Amy & Bruce In Sweden

| 16 Feb 2015 | 04:19

    The trouble with Amy Sohn is that she's no Candace Bushnell. Compared to the struggling nobodies and poor slobs Amy knows and writes about, Bushnell's rich and famous are interesting, even if their names aren't revealed. Bushnell also wrote with style and class.

    Sohn doesn't deserve to be working for the same paper as Cindy Adams, a very classy lady. In my view, Sohn is a female version of Curtis Sliwa, the vile, gross, loathsome, declasse, motor-mouth talk-show host I stopped listening to when his act became transparent and sophomorically boring.

    Maybe Sohn should hang around Sliwa, who could introduce her to the rich and famous, so that when she writes about Derek Jeter again she can write something deeper than, "I see Derek Jeter walking toward his cubby. I smell my armpits?not bad?take a few halting steps toward him and introduce myself. He shakes my hand. (I vow to lick it as soon as I leave the room)."

    Or: "But then I again, I already knew Derek was a chick-hound."

    Let's hope Derek doesn't hound a chick like Amy Sohn, who, when she doesn't get assignments to mingle with somebodies, writes about nobodies who can't even afford cab fare.

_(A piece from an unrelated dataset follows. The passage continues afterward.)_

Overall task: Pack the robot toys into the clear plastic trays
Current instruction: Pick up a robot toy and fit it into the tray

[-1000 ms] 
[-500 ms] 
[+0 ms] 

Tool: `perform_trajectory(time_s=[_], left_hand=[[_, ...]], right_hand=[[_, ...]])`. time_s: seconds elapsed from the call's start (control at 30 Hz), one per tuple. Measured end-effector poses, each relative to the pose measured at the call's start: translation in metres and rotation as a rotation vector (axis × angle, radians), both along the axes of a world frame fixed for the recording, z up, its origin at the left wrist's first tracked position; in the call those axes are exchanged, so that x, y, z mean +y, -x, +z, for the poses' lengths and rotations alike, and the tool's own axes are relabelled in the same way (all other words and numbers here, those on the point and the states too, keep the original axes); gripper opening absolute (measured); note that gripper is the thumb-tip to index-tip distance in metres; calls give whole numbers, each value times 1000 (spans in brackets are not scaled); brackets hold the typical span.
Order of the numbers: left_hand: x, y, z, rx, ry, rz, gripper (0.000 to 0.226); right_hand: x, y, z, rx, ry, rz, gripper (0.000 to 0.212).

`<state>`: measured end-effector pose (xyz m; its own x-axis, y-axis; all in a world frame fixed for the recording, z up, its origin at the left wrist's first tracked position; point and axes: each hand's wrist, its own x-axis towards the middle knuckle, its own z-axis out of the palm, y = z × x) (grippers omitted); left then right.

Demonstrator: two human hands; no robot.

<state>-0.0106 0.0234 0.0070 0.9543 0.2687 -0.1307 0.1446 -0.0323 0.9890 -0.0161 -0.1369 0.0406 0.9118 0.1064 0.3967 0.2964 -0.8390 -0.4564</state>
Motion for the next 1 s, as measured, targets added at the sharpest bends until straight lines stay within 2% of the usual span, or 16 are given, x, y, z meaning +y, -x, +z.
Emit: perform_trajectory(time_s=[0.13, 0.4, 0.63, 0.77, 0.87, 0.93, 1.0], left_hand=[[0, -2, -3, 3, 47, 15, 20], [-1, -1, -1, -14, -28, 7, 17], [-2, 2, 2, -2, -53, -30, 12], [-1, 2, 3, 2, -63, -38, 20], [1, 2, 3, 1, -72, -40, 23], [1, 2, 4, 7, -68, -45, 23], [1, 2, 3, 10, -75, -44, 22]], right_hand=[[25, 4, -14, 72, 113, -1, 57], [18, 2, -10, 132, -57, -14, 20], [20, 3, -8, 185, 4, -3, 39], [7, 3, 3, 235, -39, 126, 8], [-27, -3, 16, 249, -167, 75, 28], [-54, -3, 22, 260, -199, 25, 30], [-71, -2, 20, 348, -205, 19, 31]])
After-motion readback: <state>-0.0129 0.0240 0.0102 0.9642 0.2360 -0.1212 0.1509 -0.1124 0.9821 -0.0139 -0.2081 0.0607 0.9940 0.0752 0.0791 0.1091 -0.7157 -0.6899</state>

    Susan Smpadian, Manhattan

    Haunting Hill's Houses It took me a while to get to Andrey Slivka's long article on the Clinton househunting in Westchester ("Hell's Half Acre," 9/8), but I am glad that I did. I really don't give a flying fuck about where Hillary Clinton will sit on a toilet after she leaves the White House. I sort of wish that Slivka were chasing Cheever, or some anonymous private eye, rather than the First Lady. The powerful writing in this piece is all about the place, and not about the politics. Maybe I am fascinated by descriptions of suburbia because it is a landscape I have never known personally, but Slivka makes me feel like I have been there, seen that, done it. If Slivka isn't working on a novel, or at least a collection of short stories, you should put him on sabbatical and force it. Rob Jones, Manhattan

    Oh Ye of Little Faith "...But he's a bigot, a protectionist and anti-Semite who appeals to the very worst instincts of the American people." Wow, a MUGGER (9/15) thought I agree with completely. A miracle! Mort Weintraub, Larchmont, NY

    Ruby Ridge MUGGER: After reading your column today in the Jewish World Review I am puzzled as to your comments regarding Pat Buchanan. What evidence can you cite for your charge that Buchanan is a bigot and an anti-Semite? I don't intend to vote for Buchanan no matter what party he's in, but I do agree with many of his ideas, specifically regarding American foreign policy and immigration policy. It bothers me that you would smear him in this way, just like a typical liberal reporter. Again, I ask, what is your evidence? Please respond with the facts and not some jibe about "Midwestern rubes." Mike Mantho, Cleveland

    Tunnel of Love One of the reasons I rarely write letters to publications anymore is because of the inherent unfairness factor involved. You published a piece by William S. Repsher ("Music," 9/8); I responded as a reader of your newspaper ("The Mail," 9/15). The way I see it, Repsher had his say in his piece. For him to take another shot, and one directly at me rather than the issues I raised, becomes nothing more than a chance to second-guess and hopefully cover his own messy tracks. Therefore, I feel I must once more take to my pen and respond?and this time directly, as Repsher chose to do toward me. Funny, isn't it, how so-called "critics," amateur and otherwise, love to dish it out, but just can't seem to take it. I called a spade a spade, and Repsher's response was to indirectly threaten to hit me over the head with one, after, earlier in his remarks, he indirectly threatened to take me out in the alley with those working-class heroes his ongoing lack of self-worth is twisted up with and introduce me to them "personally." Interesting. And unfortunate. So. My insulting blather, Repsher? I think you have your signals a bit crossed. Indeed, your initial reaction is to defend your factory coworkers (who, according to your own portrait of them, don't seem to need your help in that area, God help us all) instead of yourself. That reveals your lack of true introspection, let alone courage. Who do I think Bruce Springsteen is writing about in his songs, Mr. Repsher? Here's a real bulletin for you: Himself. And that's why all of us, including you, genius, are compelled to listen to them.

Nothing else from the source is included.